Antes de la obra de Strauss, la orquesta abría la velada con una brillante partitura de Enrique Rueda, su Sonata para orquesta que, trabajando con materiales beethovenianos y a modo de homenaje hacia aquel, construía todo un movimiento sinfónico de gran belleza tímbrica que el compositor malagueño había revisado para este mismo concierto. La respuesta de la ONE tenía tanto brío y energía como la propia página, y Antonio Méndez se preocupó por sacar a relucir todo el colorido orquestal de la obra en una interpretación tan sólida como apasionada.

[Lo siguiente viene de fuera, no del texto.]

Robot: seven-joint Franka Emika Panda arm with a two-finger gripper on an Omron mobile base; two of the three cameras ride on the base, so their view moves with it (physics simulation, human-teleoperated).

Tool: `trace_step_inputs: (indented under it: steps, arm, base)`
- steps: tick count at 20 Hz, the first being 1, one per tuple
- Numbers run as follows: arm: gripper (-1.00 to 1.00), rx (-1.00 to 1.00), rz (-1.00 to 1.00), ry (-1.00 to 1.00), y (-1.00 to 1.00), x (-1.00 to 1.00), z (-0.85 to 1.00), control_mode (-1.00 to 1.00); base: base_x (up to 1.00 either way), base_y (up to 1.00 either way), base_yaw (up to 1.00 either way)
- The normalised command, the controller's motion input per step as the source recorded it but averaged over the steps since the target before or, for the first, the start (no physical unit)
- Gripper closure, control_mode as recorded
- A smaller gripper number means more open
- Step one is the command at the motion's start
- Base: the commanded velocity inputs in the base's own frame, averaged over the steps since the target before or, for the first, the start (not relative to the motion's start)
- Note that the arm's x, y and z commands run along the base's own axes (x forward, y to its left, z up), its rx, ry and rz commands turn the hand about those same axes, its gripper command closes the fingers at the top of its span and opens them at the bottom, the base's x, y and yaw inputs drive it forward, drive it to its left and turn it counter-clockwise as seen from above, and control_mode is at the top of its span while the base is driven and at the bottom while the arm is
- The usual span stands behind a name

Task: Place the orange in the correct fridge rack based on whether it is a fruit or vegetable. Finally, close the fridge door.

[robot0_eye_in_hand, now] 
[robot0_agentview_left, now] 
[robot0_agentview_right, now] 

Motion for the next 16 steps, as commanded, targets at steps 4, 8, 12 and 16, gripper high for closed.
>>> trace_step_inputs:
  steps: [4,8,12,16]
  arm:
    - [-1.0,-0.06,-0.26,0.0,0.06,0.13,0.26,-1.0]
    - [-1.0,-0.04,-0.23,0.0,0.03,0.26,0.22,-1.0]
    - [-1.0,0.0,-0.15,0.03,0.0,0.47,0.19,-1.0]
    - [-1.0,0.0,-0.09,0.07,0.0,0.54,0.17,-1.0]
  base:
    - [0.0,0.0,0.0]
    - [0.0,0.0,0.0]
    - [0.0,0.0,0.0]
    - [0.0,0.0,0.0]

El concierto se cerraba con la Primera sinfonía de Mahler, con el que el director de orquesta evidenciaba su amor por el compositor. También evidenciaba su deseo incandescente de compartir la obra con el público a través de una profunda reverencia hacia la partitura, hecho que en ocasiones favorecía la interpretación y que en otros pasajes supuso un problema a la hora de ofrecer soluciones personales al control de tan descomunal edificio sinfónico. Si bien el primer movimiento mostraba dificultades en el empaste de los instrumentos, Méndez parecía más preocupado por mostrar la belleza tímbrica de la página, su poder evocador y la fuerza misteriosa que destila el movimiento. Segundo y tercer movimientos evidenciaron una pasión juvenil que desbocaba a la orquesta en ocasiones pero que, al tiempo, ofrecía una visión fresca de los pasajes más célebres de la obra, como si esta fuese interpretada por primera vez. No le faltó garra a ese vals fracturado del segundo movimiento que parecía arrastrar a los músicos a un vaivén emocional con el que dejarse llevar a través de las notas. Todo parecía encaminado a ofrecer un espectáculo de fuegos artificiales en el cuarto movimiento, para poder sorprender a la audiencia con la fogosidad de ese último pasaje. La trampa era que, en realidad, había poco discurso que ofrecer bajo ese manto de brillantez técnica: no fue hasta la recapitulación del tema del primer movimiento que la orquesta retomó un cierto pulso hacia la obra, más allá de sus fuegos de artificio. El resultado fue el de las lecturas propias de una mirada juvenil, apasionada ante las cosas, incandescente y excesiva, en la que todavía quedan muchas cosas por ordenar.